# 中庭 / 庭院



## kyrintethron

I'm having trouble tracking down the appropriate measure word(s) for 中庭 and 庭院. I learned both of these words as definitions for "courtyard", but am I perhaps not finding the information I need because these are not the most common ways of saying "courtyard"?

Like a beginner, I just assigned 个 to both words, and then as I learned more about measure words, I thought that maybe 处 would make more sense. But now that I'm attempting to be as exact as possible, I can't seem to find measure words for either one. Actually, YellowBridge recommends 家 for 庭院.
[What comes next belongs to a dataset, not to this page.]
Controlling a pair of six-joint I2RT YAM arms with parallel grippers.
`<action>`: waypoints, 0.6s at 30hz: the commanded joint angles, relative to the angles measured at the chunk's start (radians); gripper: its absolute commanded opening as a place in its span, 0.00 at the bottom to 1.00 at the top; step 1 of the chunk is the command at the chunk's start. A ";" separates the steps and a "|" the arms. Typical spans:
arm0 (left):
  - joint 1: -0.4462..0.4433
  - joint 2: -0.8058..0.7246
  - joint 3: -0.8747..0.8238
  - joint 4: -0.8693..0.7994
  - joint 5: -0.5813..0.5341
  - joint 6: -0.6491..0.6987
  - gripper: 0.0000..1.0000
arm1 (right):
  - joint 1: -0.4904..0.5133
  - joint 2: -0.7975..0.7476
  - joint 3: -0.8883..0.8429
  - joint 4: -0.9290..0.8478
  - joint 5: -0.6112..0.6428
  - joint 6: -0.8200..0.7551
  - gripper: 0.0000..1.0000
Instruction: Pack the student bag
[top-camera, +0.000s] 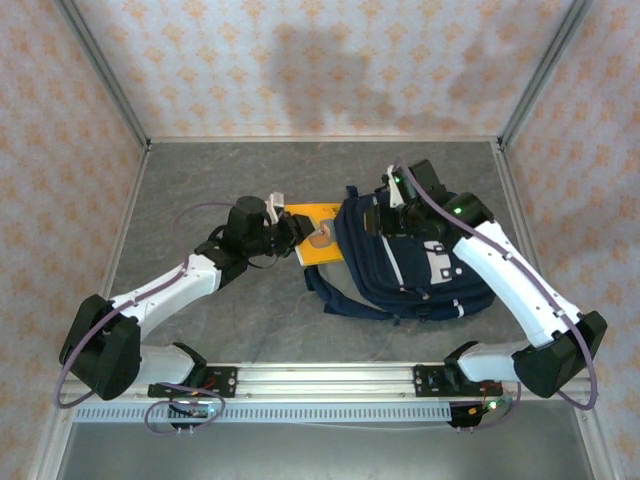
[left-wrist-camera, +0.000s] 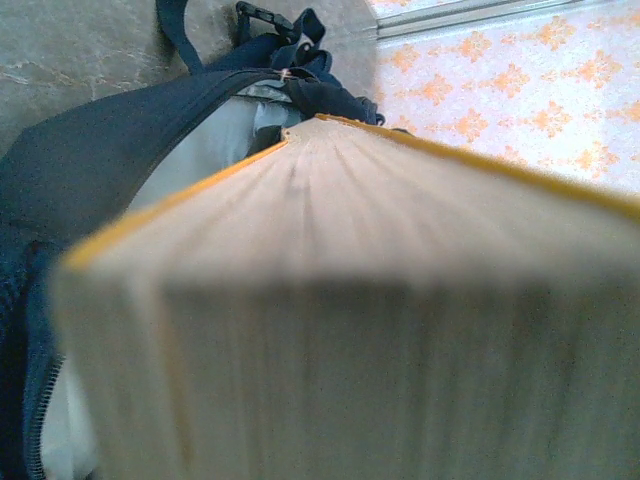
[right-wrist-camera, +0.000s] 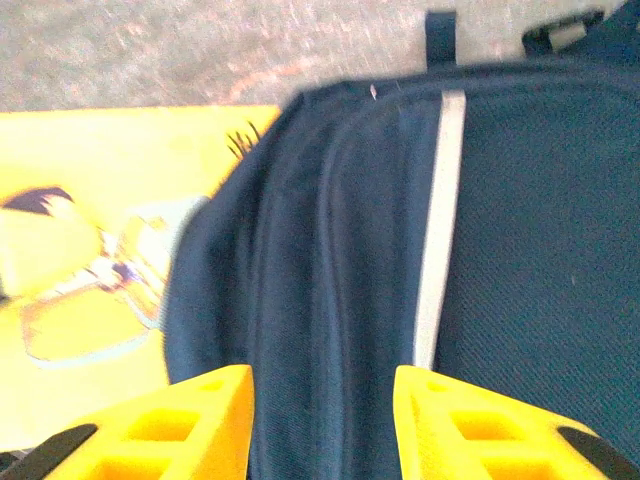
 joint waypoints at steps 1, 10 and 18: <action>-0.001 -0.048 0.007 0.188 0.034 -0.031 0.00 | 0.041 0.059 0.081 -0.068 -0.007 0.038 0.41; -0.006 -0.061 0.006 0.181 0.028 -0.027 0.00 | 0.148 0.215 0.175 -0.116 0.070 0.075 0.51; -0.010 -0.059 0.000 0.190 0.021 -0.032 0.00 | 0.167 0.293 0.193 -0.129 0.094 0.090 0.54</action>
So which of these is correct?

一个中庭 / 一个庭院
一处中庭 / 一出庭院
一家中庭 / 一个庭院

Or is there something more appropriate?

谢谢，
-K


----------



## xiaolijie

Since these words, 中庭 and 庭院, are rarely used, their occurences with a measureword would be even much rarer, and in cases like this,  个 can alsways be a good candidate (But if you want a more learned alternative, I would suggest 处 for them). Also, wait and see what native speakers would suggest 



> 一出庭院


This must be a mis-type.


----------



## tarlou

I think 一个院子 is the most common.
一个庭院 is also fine, but it appears mostly in written language.

中庭 is probably used only in some places/dialects. At least I'm not sure what it is without a context.


----------



## kyrintethron

Thanks xiaolijie and tarlou. It figures that every dictionary that I used would steer me towards the least common words, lol. I'll try to be more mindful when learning vocabulary.

I looked up "courtyard" in one of my dictionaries again, and 院子 and 院 were the only two entires out of ten that had suggested measure words. So I'll try to use that as a gauge for commonness in the future.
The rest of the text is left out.